In article <3974 at labtam.oz> timr at labtam.oz (Tim Roper) replies:
: I think this is because ed has a "feaure" whereby it refuses to attempt to
: write to a file system that doesn't have enough space left.
: Unfortunately it thinks blocks are always 512 bytes so it can make the
: wrong decision for file systems with bigger blocks.  Maybe NFS filesystems
: are the ones you have with bigger blocks but not too many of them.
:
: Every second 'w' works because typing 'w' again is the ed way of saying
: you really mean it (as for writes to read-only files).

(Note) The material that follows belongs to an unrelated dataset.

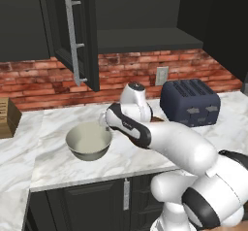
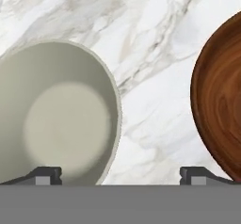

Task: Open the cabinet. Pick the bowls from the counter and place them in the cabinet. Then close the cabinet.

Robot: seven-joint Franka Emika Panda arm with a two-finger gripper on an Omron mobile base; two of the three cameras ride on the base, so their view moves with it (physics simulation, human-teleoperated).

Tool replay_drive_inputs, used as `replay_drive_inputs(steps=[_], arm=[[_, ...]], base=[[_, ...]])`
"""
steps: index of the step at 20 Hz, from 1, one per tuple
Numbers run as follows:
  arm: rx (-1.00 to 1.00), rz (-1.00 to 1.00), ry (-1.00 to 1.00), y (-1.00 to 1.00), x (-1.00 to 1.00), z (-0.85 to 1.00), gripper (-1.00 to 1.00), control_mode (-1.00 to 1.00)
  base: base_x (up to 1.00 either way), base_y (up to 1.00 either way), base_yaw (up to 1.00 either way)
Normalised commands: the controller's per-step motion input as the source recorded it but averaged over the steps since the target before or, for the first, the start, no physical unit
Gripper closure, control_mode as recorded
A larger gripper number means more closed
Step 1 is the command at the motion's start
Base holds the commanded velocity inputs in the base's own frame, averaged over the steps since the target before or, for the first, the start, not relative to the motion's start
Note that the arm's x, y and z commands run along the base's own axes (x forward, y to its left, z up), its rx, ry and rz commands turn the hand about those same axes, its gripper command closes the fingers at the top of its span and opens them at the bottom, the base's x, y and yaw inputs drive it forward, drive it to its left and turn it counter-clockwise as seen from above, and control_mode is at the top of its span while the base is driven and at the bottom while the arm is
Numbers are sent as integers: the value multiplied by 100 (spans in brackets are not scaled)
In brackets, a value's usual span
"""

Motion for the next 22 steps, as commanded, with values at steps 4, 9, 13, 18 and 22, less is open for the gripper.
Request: replay_drive_inputs(steps=[4,9,13,18,22], arm=[[0,0,0,20,23,-31,-100,-100],[0,0,-1,14,24,-32,-100,-100],[0,0,-3,5,16,-32,-100,-100],[0,0,-5,0,0,-29,-100,-100],[0,0,-6,0,0,-20,-100,-100]], base=[[0,0,0],[0,0,0],[0,0,0],[0,0,0],[0,0,0]])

The version of ed distributed from AT&T does not have this "feature". In
the case of a read-only file, successive 'w' requests with fail with '?'.

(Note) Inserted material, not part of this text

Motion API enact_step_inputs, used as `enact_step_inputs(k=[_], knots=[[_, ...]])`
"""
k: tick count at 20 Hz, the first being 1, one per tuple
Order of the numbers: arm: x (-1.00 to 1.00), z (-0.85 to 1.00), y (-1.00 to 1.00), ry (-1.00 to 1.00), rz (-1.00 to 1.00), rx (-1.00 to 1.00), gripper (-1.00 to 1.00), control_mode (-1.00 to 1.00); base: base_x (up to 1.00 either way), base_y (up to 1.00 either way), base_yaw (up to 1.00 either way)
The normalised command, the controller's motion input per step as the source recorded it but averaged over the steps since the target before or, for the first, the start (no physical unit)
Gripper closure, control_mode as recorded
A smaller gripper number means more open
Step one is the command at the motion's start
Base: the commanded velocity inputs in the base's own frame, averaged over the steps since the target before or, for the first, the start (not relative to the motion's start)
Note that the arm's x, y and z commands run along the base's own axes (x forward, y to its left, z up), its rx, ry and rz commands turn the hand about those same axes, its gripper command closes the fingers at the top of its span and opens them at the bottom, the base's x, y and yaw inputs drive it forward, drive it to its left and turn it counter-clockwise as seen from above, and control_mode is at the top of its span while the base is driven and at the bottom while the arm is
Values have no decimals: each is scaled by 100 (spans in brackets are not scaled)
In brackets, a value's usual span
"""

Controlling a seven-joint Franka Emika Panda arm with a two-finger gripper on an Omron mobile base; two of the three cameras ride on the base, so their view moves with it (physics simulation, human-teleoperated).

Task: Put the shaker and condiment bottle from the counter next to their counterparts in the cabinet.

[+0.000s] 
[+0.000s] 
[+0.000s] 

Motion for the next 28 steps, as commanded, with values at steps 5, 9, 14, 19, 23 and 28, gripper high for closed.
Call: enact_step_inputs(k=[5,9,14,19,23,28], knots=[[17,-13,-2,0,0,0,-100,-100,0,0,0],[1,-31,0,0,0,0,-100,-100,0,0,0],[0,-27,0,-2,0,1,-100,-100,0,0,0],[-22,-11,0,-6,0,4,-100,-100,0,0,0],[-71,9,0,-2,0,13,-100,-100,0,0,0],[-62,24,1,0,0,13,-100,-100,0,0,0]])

The toggling behavior is due to the coding in ed(1), which does (essentially):

	static int toggle = 0;
	...
	ustat(st_dev of file to write, &struct ustat);
	if (!toggle && ustat.numblks_on_fs < (numblks for file + fudge)) {
		toggle = 1;
		report an error and restart input;
	}
	toggle = 0;

Every other pass through this code, the write will fail - assuming
numblks.fs < (numblks.file+fudge), which it is, because:

SVR3.2 uses the device number of a mounted filesystem to identify
non-local filesystems, e.g. those with st_dev < 0.  NFS reports a
negative st_dev to conform with this expectation.  ustat(2) (sic)
detects a negative st_dev and calls the RFS dependant code directly,
without going through the FSS.  The result is improper behavior for NFS
filesystems; i.e. calls to ustat(2) for NFS filesystems go through the
RFS code (please note the caveat at the bottom of the ustat(2) man
page).  Not surprisingly, ustat(2) fails for NFS (with ENOMEM),
although ed(1) doesn't check the return status.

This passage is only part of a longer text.